You can tell  Heikki Holmas isn’t an American politician in ways other than his name. The dude professes to having a bit of a life-boner when it comes to table top gaming. By the Gods! That’s the Satan’s tool. Holmas goes beyond that, making a pretty spectacular claim about the curative effects of LARPing.

I Heart Chaos:

Norwegian diplomat and Minister of International Development Heikki Holmas is a huge fan of tabletop RPGs and live action role-playing and he thinks that these nerdy activities have the power to change the world. And maybe he’s right.

Heikki Holmas, the 39-year-old gamer geek who just became Norway’s minister of international development, has been role-playing since he discovered the single-player gamebook The Forest of Doom at age 15. From there he moved on to Advanced Dungeons & Dragons and even won Norway’s D&D championship back in 1989. He also helped found RegnCon, an RPG convention held annually in the Norwegian city of Bergen, and ran the event from 1992 to 1993.  

Holmas has also moved on to participating in LARPs, including one set in World War II-era Norway that had a particular impact on his view of society.  

“It was an incredible staging of 1942,” he said. “We had people dressed like German soldiers, driving around in amphibious vehicles. It was totally … it was an amazing LARP. I’ve never before or since felt such a total feeling of isolation in society. Isolation, and the despair that grabs you when you realized that your German masters didn’t give a s–t.”  

Thanks to experiences like that, Holmas now believes that RPGs and LARPs have serious potential for political and social education.  

“RPGs can be extremely relevant in putting people in situations they’re unfamiliar with,” he said. “Save the Children have their refugee games. I have friends in Bergen who’ve run human-rights RPGs. But you have to be professional. You create real emotions when you play role-playing games, real emotions that stick.”  

It’s those kind of “real emotions” that make Holmas think that RPGs and LARPs, when used in the right way, can have a serious social impact.  

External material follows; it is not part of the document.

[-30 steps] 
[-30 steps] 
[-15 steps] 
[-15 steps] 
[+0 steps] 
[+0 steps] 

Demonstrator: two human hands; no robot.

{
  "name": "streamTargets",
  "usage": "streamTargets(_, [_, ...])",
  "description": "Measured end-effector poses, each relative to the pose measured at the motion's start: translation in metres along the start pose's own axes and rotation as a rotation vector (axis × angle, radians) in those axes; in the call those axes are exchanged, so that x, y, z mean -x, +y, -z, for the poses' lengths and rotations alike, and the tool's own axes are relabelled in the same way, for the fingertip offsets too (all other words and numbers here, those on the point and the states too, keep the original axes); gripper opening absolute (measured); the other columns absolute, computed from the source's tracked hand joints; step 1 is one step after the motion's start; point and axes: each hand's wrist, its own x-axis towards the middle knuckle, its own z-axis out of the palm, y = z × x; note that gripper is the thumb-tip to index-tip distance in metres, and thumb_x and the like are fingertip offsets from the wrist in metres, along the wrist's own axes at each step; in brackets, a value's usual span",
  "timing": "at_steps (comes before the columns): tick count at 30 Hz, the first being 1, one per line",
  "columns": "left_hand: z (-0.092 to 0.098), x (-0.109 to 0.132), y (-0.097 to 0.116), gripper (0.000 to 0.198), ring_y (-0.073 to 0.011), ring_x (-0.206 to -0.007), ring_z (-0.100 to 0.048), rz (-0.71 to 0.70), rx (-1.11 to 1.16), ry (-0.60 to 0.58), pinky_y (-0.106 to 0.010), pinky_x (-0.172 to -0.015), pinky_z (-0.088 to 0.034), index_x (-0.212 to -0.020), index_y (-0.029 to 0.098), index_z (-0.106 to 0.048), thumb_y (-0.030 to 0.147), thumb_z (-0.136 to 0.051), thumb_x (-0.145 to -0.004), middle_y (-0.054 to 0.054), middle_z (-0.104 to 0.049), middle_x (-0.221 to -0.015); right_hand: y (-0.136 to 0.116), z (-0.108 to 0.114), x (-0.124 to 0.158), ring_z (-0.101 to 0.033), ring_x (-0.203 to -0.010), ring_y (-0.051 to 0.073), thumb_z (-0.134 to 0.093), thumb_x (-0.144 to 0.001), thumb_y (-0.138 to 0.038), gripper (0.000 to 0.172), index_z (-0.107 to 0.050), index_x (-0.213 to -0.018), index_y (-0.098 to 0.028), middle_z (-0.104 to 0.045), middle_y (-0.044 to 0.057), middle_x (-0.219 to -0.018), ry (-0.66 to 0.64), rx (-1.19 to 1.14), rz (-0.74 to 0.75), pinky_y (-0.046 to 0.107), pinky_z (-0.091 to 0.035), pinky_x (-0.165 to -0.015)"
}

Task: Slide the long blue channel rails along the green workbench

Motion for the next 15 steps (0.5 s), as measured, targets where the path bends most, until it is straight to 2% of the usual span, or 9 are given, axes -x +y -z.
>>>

“That’s kind of the slightly scary aspect of role-playing games, which has to be considered. At the same time, it’s what makes it possible for RPGs to change the world,” he said. “LARP can change the world, because it lets people understand that humans under pressure may act differently than in the normal life, when you’re safe.”

Holmas. Your pure soul is too good for this world. Bless you, and may you never step foot onto American soil. The beasts that writhe under the skins of the People In Power here would eat you alive and pick their sphincters with your bones.